If data gets damaged on a disk that is part of a RAID-1 array, it is
possible that the damaged data is mirrored to the other disks of the
array.
In the case of a two-disk array this behavior cannot be avoided as there
is no reference which disk contains the intact data.
However, in a configuration with three or more disks it is possible to
compare the data of all array members to find out which version is
probably the right one to clone on all members.
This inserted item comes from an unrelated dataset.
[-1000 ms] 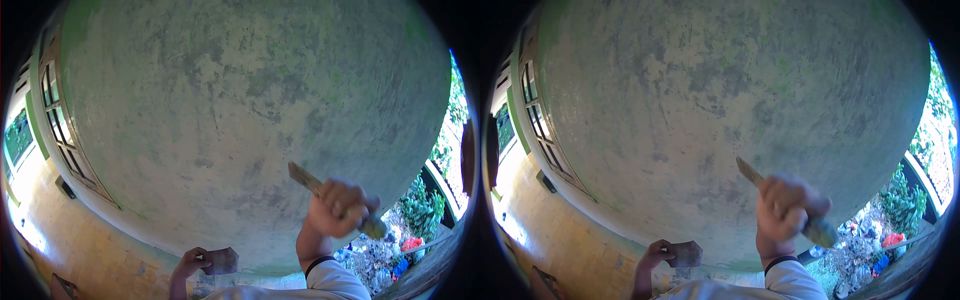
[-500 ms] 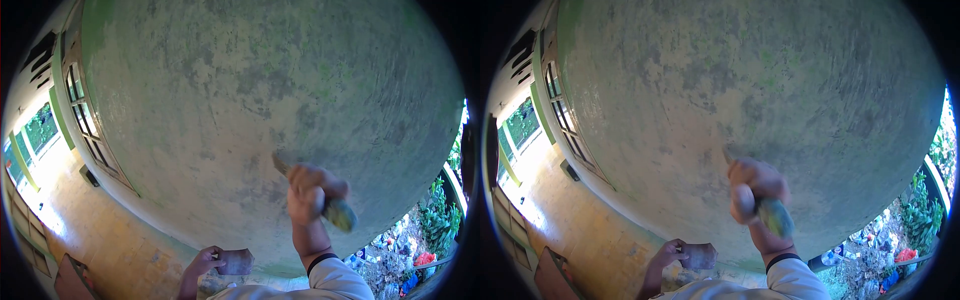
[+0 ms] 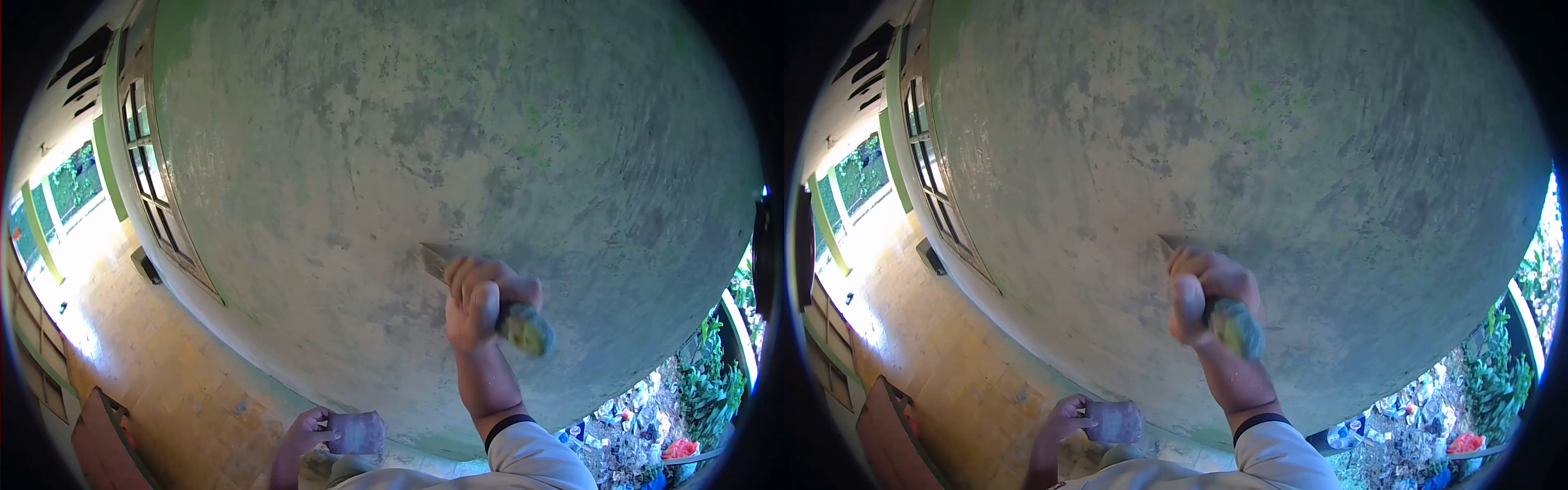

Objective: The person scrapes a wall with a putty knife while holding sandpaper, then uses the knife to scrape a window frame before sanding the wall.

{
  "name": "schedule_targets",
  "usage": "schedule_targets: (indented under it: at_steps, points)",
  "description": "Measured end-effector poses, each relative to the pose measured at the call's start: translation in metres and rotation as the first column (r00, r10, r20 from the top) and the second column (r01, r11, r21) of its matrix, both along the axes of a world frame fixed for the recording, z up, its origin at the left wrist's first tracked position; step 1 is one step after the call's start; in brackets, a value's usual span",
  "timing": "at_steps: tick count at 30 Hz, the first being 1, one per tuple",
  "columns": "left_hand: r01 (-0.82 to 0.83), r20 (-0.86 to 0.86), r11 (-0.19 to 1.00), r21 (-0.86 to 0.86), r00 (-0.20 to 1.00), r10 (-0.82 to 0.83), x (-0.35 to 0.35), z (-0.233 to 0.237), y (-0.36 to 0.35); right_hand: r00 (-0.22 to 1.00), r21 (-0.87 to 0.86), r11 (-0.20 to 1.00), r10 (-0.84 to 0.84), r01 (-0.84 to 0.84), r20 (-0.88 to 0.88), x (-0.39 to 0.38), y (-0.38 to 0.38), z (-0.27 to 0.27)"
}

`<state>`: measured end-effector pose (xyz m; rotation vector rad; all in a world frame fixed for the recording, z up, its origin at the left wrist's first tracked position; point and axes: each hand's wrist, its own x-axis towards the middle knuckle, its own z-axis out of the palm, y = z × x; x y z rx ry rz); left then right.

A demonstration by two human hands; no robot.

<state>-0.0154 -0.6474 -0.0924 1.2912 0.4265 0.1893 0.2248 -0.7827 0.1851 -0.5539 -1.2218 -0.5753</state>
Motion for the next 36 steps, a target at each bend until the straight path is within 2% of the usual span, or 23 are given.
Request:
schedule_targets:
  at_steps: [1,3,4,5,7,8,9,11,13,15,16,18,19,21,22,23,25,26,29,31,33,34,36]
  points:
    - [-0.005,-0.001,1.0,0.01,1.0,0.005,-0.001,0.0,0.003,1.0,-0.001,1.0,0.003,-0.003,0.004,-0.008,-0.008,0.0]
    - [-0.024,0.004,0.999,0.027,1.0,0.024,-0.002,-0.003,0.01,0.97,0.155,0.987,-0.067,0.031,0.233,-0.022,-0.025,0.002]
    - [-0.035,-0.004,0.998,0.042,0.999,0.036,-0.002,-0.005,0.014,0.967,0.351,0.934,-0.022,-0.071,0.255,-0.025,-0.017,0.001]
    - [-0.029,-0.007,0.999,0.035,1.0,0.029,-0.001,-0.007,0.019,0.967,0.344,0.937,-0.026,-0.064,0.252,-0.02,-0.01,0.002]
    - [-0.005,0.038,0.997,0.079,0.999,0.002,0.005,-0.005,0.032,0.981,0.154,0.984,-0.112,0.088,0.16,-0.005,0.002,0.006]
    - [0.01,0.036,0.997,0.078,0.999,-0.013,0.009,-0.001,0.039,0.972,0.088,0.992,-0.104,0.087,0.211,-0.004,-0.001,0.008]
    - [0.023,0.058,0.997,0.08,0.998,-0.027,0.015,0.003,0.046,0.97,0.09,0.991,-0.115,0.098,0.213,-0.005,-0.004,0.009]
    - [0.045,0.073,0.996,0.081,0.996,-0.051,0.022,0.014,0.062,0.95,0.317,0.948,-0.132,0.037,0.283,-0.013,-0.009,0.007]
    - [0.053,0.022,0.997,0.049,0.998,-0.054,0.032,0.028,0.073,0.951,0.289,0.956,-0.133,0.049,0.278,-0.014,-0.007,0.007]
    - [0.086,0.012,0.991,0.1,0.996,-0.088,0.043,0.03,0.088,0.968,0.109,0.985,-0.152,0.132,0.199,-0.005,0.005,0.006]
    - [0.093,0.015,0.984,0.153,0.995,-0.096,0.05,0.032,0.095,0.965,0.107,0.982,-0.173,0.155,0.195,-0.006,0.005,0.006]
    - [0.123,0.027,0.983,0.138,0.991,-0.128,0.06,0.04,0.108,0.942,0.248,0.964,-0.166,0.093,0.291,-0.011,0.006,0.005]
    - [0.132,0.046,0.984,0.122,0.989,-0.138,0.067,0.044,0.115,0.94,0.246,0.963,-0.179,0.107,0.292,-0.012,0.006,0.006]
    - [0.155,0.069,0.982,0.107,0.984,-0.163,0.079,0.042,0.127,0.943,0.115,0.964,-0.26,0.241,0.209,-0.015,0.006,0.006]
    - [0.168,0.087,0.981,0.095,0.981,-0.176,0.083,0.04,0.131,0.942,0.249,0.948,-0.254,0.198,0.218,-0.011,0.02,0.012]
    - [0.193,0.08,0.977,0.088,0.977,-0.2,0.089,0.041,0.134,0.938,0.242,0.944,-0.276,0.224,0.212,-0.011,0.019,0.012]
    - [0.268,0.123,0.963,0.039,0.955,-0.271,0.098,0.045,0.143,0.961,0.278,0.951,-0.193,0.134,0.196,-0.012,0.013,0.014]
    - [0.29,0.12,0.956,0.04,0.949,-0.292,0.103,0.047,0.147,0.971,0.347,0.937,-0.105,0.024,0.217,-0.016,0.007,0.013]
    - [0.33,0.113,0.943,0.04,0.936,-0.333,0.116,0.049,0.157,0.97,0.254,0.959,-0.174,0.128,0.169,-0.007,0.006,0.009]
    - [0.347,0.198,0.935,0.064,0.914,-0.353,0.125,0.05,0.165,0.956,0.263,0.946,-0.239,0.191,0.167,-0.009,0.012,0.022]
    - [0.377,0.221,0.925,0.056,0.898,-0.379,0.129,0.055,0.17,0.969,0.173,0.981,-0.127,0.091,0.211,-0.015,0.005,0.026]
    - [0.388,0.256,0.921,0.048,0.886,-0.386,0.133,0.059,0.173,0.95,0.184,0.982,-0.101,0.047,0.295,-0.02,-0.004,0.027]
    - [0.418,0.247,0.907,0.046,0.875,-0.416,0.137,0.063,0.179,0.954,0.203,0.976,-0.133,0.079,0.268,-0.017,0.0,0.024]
The patch adds this functionality by adding a mechanism that chooses the
disk with the fewest mismatches.

Signed-off-by: Ralph Mueck <linux-kernel@xxxxxxxxx>
Signed-off-by: Matthias Oefelein <ma.oefelein@xxxxxxxx>

---
 drivers/md/raid1.c | 109 +++++++++++++++++++++++++++++++++++------------------
 1 file changed, 73 insertions(+), 36 deletions(-)
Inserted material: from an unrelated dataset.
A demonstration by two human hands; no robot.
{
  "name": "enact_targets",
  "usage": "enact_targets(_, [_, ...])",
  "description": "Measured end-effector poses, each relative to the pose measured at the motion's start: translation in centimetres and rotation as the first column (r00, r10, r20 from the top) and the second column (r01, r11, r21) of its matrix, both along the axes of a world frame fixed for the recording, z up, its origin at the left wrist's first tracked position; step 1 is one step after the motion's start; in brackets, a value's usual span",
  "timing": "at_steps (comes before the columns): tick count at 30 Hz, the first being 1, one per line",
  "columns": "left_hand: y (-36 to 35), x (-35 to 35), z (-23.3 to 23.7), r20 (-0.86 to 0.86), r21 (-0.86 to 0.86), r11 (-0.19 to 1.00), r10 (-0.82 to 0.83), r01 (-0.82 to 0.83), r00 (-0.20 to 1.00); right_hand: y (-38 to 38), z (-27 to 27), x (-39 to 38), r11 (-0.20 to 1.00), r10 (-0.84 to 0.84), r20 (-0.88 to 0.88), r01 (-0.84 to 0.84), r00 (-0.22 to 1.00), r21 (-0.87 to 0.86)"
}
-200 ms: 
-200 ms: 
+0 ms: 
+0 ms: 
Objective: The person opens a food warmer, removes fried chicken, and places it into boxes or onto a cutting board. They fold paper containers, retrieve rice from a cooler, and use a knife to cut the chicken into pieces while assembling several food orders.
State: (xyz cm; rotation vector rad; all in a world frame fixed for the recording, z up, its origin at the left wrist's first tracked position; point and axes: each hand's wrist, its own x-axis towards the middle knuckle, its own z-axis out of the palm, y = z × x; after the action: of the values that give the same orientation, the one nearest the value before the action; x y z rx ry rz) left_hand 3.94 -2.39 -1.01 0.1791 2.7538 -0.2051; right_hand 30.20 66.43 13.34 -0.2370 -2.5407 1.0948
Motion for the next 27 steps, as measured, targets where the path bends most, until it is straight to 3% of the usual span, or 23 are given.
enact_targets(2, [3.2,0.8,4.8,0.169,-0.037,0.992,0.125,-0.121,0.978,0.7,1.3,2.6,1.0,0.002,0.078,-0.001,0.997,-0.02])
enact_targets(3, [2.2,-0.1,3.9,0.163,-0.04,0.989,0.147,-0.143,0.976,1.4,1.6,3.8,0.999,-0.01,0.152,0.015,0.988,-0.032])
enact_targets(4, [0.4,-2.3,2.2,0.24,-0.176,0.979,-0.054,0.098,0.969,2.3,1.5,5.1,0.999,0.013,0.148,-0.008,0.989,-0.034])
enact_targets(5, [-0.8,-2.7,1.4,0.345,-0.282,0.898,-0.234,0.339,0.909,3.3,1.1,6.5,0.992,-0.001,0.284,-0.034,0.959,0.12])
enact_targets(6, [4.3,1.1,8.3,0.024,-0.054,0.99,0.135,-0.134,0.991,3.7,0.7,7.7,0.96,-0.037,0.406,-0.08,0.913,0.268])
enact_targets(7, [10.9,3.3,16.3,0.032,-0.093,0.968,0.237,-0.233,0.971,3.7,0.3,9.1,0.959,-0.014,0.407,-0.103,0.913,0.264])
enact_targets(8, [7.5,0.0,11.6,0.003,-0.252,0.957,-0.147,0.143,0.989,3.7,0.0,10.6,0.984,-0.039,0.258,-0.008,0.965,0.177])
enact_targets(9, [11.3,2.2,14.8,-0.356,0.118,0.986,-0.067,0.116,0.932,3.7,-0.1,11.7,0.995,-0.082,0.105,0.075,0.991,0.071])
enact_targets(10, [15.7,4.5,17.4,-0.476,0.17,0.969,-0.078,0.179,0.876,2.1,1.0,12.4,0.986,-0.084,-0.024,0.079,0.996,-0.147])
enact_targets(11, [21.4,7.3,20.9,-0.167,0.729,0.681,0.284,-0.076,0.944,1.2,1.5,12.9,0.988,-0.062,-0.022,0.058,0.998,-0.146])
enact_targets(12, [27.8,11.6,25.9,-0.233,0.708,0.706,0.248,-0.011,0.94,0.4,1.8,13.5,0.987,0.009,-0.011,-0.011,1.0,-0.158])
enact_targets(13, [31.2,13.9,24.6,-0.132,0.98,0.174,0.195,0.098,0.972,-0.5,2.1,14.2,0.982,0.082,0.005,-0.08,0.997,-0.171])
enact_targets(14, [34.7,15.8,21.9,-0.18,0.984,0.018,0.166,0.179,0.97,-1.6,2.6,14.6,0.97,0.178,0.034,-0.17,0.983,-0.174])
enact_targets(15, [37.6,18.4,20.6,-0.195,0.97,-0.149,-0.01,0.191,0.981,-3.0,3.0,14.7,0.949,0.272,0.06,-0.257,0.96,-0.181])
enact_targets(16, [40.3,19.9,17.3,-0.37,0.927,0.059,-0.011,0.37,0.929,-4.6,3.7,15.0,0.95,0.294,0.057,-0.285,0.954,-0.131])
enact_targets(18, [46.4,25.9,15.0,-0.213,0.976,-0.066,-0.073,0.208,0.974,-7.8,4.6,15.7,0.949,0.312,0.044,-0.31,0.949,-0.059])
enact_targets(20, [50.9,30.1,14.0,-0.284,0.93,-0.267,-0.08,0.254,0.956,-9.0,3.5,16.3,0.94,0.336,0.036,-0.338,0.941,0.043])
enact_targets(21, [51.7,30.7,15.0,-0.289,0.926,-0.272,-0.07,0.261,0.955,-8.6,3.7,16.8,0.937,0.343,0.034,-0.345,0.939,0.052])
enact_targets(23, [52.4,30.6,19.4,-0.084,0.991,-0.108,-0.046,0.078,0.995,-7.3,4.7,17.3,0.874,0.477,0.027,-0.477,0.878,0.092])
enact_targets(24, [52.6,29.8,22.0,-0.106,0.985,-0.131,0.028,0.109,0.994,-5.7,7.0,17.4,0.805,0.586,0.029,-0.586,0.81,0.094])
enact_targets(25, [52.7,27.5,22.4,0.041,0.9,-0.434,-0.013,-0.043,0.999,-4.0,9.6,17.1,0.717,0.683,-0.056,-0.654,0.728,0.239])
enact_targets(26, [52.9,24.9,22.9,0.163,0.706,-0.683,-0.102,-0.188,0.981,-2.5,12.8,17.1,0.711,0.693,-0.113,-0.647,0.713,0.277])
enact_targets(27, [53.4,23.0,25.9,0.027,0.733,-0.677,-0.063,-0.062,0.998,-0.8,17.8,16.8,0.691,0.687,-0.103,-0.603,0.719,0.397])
diff --git a/drivers/md/raid1.c b/drivers/md/raid1.c
index 4a6ca1c..645a6e1 100644
--- a/drivers/md/raid1.c
+++ b/drivers/md/raid1.c
@@ -1947,6 +1947,12 @@ static int process_checks(struct r1bio *r1_bio)
 	int primary;
 	int i;
 	int vcnt;
+	/* Each time a read block from a device differs from its
+	 * pendant on the other device, its mismatch counter is incremented.
+	 */
+	int mismatch_counter[conf->raid_disks * 2];
+	/* "pointer" to the disk with fewest mismatches */
+	int min_mismatch_disk = -1;
 
 	/* Fix variable parts of all bios */
 	vcnt = (r1_bio->sectors + PAGE_SIZE / 512 - 1) >> (PAGE_SHIFT - 9);
@@ -1982,49 +1988,80 @@ static int process_checks(struct r1bio *r1_bio)
 			size -= PAGE_SIZE;
 		}
 	}
-	for (primary = 0; primary < conf->raid_disks * 2; primary++)
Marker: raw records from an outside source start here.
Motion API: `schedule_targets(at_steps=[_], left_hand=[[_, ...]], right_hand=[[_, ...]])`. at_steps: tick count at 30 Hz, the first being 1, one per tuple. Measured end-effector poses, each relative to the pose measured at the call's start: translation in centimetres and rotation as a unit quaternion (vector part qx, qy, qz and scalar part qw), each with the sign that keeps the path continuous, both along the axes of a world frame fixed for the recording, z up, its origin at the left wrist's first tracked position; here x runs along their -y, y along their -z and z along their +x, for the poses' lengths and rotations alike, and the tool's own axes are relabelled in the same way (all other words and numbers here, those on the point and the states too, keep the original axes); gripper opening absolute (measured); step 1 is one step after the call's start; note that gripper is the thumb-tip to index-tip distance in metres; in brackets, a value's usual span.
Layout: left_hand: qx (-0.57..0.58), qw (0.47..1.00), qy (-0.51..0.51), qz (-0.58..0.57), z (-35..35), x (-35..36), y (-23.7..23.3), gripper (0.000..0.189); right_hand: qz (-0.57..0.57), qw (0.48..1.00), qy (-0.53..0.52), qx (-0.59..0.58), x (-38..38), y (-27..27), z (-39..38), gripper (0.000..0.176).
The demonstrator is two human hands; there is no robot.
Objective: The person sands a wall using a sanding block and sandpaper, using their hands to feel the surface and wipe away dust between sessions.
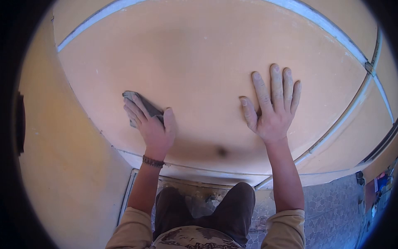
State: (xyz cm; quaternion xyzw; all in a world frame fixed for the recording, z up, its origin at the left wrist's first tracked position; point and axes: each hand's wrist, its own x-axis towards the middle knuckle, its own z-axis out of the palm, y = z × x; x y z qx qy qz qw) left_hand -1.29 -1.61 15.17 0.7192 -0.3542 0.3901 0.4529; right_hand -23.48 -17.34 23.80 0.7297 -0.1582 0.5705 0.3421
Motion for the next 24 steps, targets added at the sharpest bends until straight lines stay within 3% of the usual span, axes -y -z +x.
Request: schedule_targets(at_steps=[7, 10, 13, 16, 17, 18, 19, 21, 22, 24], left_hand=[[-0.125, 0.991, -0.017, -0.047, 0.0, 1.3, -1.7, 0.083], [-0.097, 0.991, 0.032, -0.091, -0.6, 1.1, -0.7, 0.080], [-0.011, 0.996, 0.087, 0.025, -2.8, 1.2, 6.2, 0.071], [0.076, 0.994, 0.059, 0.043, -5.5, 3.3, 7.8, 0.066], [0.053, 0.996, 0.059, 0.027, -5.8, 4.1, 6.4, 0.064], [0.030, 0.998, 0.060, 0.009, -6.1, 4.6, 1.6, 0.062], [0.056, 0.998, 0.030, 0.030, -5.9, 4.7, -4.6, 0.060], [0.104, 0.992, -0.001, -0.071, -5.6, 6.5, -16.3, 0.058], [0.132, 0.983, -0.028, -0.123, -5.6, 7.5, -19.0, 0.059], [0.144, 0.986, 0.041, -0.078, -6.1, 7.1, -15.1, 0.059]], right_hand=[[0.009, 1.000, 0.004, 0.013, -0.2, 0.3, 0.1, 0.045], [0.017, 1.000, 0.003, 0.023, -0.1, 0.6, 0.1, 0.045], [0.033, 0.999, 0.004, 0.030, -0.4, 0.8, 0.1, 0.044], [0.031, 0.999, -0.013, 0.039, -0.2, 0.8, 0.1, 0.044], [0.035, 0.998, -0.016, 0.038, -0.2, 0.9, 0.0, 0.043], [0.038, 0.998, -0.019, 0.039, -0.2, 0.8, 0.0, 0.043], [0.041, 0.998, -0.021, 0.036, -0.3, 0.8, -0.1, 0.043], [0.040, 0.998, -0.038, 0.043, -0.1, 0.7, 0.0, 0.041], [0.039, 0.997, -0.049, 0.048, 0.1, 0.7, 0.0, 0.040], [0.044, 0.996, -0.069, 0.047, 0.2, 0.9, -0.7, 0.039]])
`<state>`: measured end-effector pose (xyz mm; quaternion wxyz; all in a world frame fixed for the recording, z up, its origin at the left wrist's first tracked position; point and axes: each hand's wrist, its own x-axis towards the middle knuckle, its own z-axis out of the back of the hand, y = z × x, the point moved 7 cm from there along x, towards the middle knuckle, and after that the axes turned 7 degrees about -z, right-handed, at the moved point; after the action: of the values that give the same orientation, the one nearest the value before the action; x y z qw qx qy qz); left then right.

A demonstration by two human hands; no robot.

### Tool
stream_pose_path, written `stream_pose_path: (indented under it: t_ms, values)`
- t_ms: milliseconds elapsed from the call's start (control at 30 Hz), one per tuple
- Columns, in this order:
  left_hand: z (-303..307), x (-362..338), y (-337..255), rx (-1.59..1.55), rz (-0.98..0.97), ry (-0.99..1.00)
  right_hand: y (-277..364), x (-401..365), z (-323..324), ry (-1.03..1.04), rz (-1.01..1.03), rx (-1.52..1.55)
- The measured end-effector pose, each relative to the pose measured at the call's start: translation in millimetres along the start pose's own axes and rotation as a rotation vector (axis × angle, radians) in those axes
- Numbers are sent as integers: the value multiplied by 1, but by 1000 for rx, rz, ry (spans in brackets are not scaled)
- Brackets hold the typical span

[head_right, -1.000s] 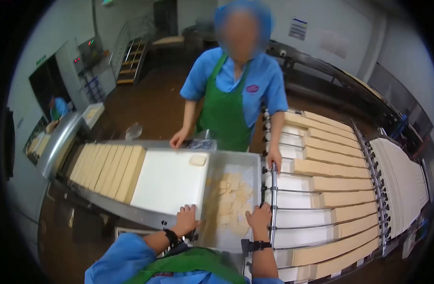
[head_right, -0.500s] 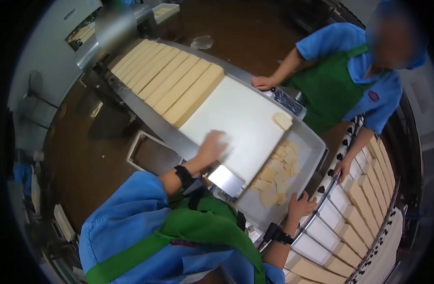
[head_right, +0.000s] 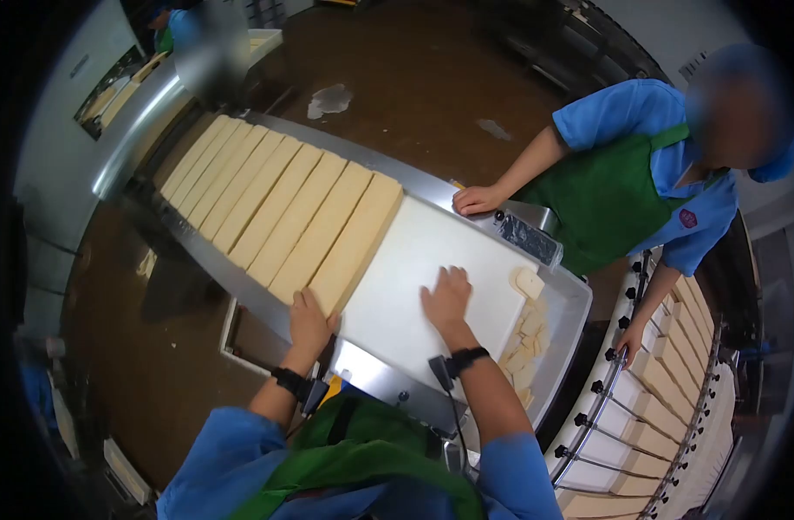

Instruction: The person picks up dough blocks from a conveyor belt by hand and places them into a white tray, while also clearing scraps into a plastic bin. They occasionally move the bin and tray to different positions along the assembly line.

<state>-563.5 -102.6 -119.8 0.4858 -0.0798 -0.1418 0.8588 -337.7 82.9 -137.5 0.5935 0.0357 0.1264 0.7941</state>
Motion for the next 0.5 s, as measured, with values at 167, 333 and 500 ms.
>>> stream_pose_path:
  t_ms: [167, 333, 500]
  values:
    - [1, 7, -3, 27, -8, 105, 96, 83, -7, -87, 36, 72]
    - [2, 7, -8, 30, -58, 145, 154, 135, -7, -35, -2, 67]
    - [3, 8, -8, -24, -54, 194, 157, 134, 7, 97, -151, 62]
-		if (r1_bio->bios[primary]->bi_end_io == end_sync_read &&
-		    test_bit(BIO_UPTODATE, &r1_bio->bios[primary]->bi_flags)) {
-			r1_bio->bios[primary]->bi_end_io = NULL;
-			rdev_dec_pending(conf->mirrors[primary].rdev, mddev);
-			break;
-		}
-	r1_bio->read_disk = primary;
-	for (i = 0; i < conf->raid_disks * 2; i++) {
-		int j;
-		struct bio *pbio = r1_bio->bios[primary];
-		struct bio *sbio = r1_bio->bios[i];
-		int uptodate = test_bit(BIO_UPTODATE, &sbio->bi_flags);
 
-		if (sbio->bi_end_io != end_sync_read)
+	for (primary = 0; primary < conf->raid_disks * 2; primary++) {
+		if (r1_bio->bios[primary]->bi_end_io != end_sync_read ||
+		    !test_bit(BIO_UPTODATE, &r1_bio->bios[primary]->bi_flags)) {
+			/* ignore this disk for comparison */
+			mismatch_counter[primary] = -1;
 			continue;
-		/* Now we can 'fixup' the BIO_UPTODATE flag */
-		set_bit(BIO_UPTODATE, &sbio->bi_flags);
-
-		if (uptodate) {
-			for (j = vcnt; j-- ; ) {
-				struct page *p, *s;
-				p = pbio->bi_io_vec[j].bv_page;
-				s = sbio->bi_io_vec[j].bv_page;
-				if (memcmp(page_address(p),
-					   page_address(s),
-					   sbio->bi_io_vec[j].bv_len))
-					break;
+		}
+		mismatch_counter[primary] = 0;
+		for (i = 0; i < conf->raid_disks * 2; i++) {
+			int j;
+			struct bio *pbio = r1_bio->bios[primary];
+			struct bio *sbio = r1_bio->bios[i];
+			int uptodate = test_bit(BIO_UPTODATE, &sbio->bi_flags);
+
+			if (sbio->bi_end_io != end_sync_read)
+				continue;
+			/* Now we can 'fixup' the BIO_UPTODATE flag */
+			set_bit(BIO_UPTODATE, &sbio->bi_flags);
+
+			if (uptodate) {
+				for (j = vcnt; j-- ; ) {
+					struct page *p, *s;
+					p = pbio->bi_io_vec[j].bv_page;
+					s = sbio->bi_io_vec[j].bv_page;
+					if (memcmp(page_address(p),
+						  page_address(s),
+						  sbio->bi_io_vec[j].bv_len))
+						++mismatch_counter[primary];
+				}
 			}
-		} else
-			j = 0;
-		if (j >= 0)
-			atomic64_add(r1_bio->sectors, &mddev->resync_mismatches);
-		if (j < 0 || (test_bit(MD_RECOVERY_CHECK, &mddev->recovery)
-			      && uptodate)) {
+			if (mismatch_counter[primary] > 0)
+				atomic64_add(r1_bio->sectors, &mddev->resync_mismatches);
+			if (!mismatch_counter[primary]
+			    || (test_bit(MD_RECOVERY_CHECK, &mddev->recovery)
+				&& uptodate)) {
+				mismatch_counter[primary] = 0;
+			}
+		}
+
+		if (min_mismatch_disk == -1) {
+			min_mismatch_disk = primary;
+		} else {
+			if (mismatch_counter[primary] < mismatch_counter[min_mismatch_disk])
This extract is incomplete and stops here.